§ Brief
Whenever a line below includes the word "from", copy that line.

━━ Data extract ━━

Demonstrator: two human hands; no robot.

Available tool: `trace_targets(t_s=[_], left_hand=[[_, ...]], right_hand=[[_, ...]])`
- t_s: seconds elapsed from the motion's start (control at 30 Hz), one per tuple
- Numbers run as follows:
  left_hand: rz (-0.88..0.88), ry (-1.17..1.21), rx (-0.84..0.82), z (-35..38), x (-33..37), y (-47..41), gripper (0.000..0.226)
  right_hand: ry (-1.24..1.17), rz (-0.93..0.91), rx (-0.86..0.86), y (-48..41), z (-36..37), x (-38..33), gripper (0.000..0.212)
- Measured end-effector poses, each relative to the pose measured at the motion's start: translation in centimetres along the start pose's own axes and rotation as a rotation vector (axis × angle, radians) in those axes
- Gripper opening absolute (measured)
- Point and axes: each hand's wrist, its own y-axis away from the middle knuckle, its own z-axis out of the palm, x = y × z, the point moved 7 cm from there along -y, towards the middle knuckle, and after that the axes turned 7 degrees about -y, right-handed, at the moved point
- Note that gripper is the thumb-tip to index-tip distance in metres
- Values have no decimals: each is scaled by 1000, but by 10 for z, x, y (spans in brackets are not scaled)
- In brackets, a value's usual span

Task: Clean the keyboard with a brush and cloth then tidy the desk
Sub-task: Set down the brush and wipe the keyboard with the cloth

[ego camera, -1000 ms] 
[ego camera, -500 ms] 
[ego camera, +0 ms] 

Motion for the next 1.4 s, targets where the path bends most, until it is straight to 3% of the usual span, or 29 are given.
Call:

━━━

§ Answer for this exercise
- t_s: seconds elapsed from the motion's start (control at 30 Hz), one per tuple
- Point and axes: each hand's wrist, its own y-axis away from the middle knuckle, its own z-axis out of the palm, x = y × z, the point moved 7 cm from there along -y, towards the middle knuckle, and after that the axes turned 7 degrees about -y, right-handed, at the moved point

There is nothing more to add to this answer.